De même, les préjugés sur le viol perdurent. Ainsi, un sondage d'Ipsos révélait en mars 2016 que 17% des français pensent que forcer sa conjointe pour avoir un rapport sexuel qu'elle refuse n'est pas un viol. Selon ce même sondage, 30,7% des français de 18-24 ans pensent qu'une femme peut prendre du plaisir à être forcée lors de l'acte sexuel. Dans le même esprit, l'homme d'affaires Warren Buffet expliquait la semaine dernière que selon lui, une femme qui dit « non » peut vouloir dire « peut-être ». Le harcèlement sexuel reste lui aussi un enjeu majeur dans nos sociétés, comme en témoigne l'affaire Baupin. Le député d'Europe Écologie les Verts a en effet été accusé par quatre femmes de harcèlement sexuel, mais si la véracité des faits a été reconnue par la justice, l'affaire est classée sans suite car les faits sont prescrits. Denis Baupin a par la suite annoncé son intention de porter plainte contre elles pour « dénonciation calomnieuses » et « diffamations ».

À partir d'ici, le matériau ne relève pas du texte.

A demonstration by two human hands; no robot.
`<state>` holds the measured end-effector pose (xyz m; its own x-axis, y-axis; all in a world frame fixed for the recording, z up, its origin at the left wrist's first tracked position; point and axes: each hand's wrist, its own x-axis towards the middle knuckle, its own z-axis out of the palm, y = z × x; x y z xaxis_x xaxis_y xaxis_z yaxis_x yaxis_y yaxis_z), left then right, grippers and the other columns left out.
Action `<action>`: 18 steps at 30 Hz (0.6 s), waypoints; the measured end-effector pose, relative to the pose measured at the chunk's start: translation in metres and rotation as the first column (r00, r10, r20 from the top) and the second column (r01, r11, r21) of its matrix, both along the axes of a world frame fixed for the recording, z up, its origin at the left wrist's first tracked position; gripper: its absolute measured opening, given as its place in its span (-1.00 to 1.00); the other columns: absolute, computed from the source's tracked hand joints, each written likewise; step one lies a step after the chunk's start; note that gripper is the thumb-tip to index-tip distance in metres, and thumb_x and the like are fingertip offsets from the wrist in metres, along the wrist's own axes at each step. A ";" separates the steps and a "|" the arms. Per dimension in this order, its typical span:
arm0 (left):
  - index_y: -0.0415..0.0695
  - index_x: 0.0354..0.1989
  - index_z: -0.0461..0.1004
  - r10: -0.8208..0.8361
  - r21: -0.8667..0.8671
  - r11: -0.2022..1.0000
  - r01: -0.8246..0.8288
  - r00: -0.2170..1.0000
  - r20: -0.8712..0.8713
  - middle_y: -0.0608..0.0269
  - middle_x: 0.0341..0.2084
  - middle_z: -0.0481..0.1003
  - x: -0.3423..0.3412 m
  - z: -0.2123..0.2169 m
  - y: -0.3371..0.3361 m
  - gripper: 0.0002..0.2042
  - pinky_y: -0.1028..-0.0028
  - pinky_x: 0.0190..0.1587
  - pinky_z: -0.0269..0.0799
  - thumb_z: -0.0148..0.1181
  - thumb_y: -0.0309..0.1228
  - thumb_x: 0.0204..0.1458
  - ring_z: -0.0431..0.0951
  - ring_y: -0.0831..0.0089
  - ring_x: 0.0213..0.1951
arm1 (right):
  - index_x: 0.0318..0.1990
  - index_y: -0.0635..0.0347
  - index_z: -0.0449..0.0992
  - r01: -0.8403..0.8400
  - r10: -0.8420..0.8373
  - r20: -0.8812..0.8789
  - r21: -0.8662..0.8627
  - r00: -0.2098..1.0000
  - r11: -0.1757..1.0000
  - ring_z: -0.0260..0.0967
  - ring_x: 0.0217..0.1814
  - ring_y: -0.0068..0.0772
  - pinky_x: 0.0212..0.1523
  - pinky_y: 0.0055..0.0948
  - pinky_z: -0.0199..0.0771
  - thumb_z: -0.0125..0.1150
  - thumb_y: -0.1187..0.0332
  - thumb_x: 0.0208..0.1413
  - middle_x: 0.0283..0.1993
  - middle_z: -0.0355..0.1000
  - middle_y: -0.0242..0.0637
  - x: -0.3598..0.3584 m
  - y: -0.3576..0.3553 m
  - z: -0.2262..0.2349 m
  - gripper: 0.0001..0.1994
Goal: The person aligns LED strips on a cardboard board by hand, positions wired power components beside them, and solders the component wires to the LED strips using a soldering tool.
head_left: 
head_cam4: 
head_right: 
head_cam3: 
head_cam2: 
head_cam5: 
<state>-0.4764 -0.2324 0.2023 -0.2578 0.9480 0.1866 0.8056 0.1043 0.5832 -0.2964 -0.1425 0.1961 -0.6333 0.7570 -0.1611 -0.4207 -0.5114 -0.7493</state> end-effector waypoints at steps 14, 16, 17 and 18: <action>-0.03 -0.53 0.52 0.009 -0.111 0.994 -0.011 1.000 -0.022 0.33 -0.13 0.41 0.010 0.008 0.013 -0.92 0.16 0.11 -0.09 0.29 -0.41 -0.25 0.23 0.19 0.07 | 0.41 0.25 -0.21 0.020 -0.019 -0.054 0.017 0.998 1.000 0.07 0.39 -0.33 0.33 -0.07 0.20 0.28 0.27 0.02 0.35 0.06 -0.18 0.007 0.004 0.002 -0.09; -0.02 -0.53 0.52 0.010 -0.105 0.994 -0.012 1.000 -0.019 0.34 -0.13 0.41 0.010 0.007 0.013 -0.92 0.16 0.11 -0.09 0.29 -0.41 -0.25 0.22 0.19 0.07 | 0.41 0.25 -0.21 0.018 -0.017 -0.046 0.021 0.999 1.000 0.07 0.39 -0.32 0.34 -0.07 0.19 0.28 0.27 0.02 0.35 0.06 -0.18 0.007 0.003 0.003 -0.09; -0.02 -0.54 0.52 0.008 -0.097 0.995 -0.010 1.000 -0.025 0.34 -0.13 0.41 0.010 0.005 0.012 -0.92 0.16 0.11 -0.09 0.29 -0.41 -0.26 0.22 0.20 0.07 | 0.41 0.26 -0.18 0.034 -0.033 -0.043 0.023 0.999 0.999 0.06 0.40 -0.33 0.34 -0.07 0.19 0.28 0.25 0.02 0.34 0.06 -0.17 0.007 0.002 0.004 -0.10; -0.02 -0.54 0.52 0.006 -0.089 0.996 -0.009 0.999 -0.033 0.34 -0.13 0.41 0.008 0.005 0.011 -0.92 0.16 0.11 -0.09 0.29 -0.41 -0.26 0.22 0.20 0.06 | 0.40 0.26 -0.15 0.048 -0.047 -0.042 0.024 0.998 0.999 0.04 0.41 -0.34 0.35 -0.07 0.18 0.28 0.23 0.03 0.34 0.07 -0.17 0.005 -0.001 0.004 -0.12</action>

Face à tout cela, que faire ? Eh bien, agir. Continuer à informer son entourage de ces inégalités qui persistent. Expliquer aux autres que non, le féminisme ne vise pas à ce que les femmes prennent le pouvoir sur les hommes, mais qu'il est bien un mouvement aux revendications égalitaires pour les deux sexes. L’incompréhension qui l'entoure est en effet dangereuse. En témoigne la polémique qui a entouré la parution des images d'Emma Watson dans le Vanity Fair de mars 2017. La plus jeune ambassadrice de bonne volonté de l'ONU pour la campagne féministe « HeforShe » s'est vue reprocher d'être les seins à demi-nus, ce qui selon la journaliste Julia Hartley-Brewer, la décrédibilise. Emma Watson a mis les choses au point, déclarant que « le féminisme, c’est donner le choix aux femmes. […] C’est un combat pour la liberté, pour la libération. Pour l’égalité. Je ne vois pas ce que mes seins ont à voir là-dedans. ». Ce combat est un combat de tous les jours qu'il nous appartient à toutes et à tous de mener.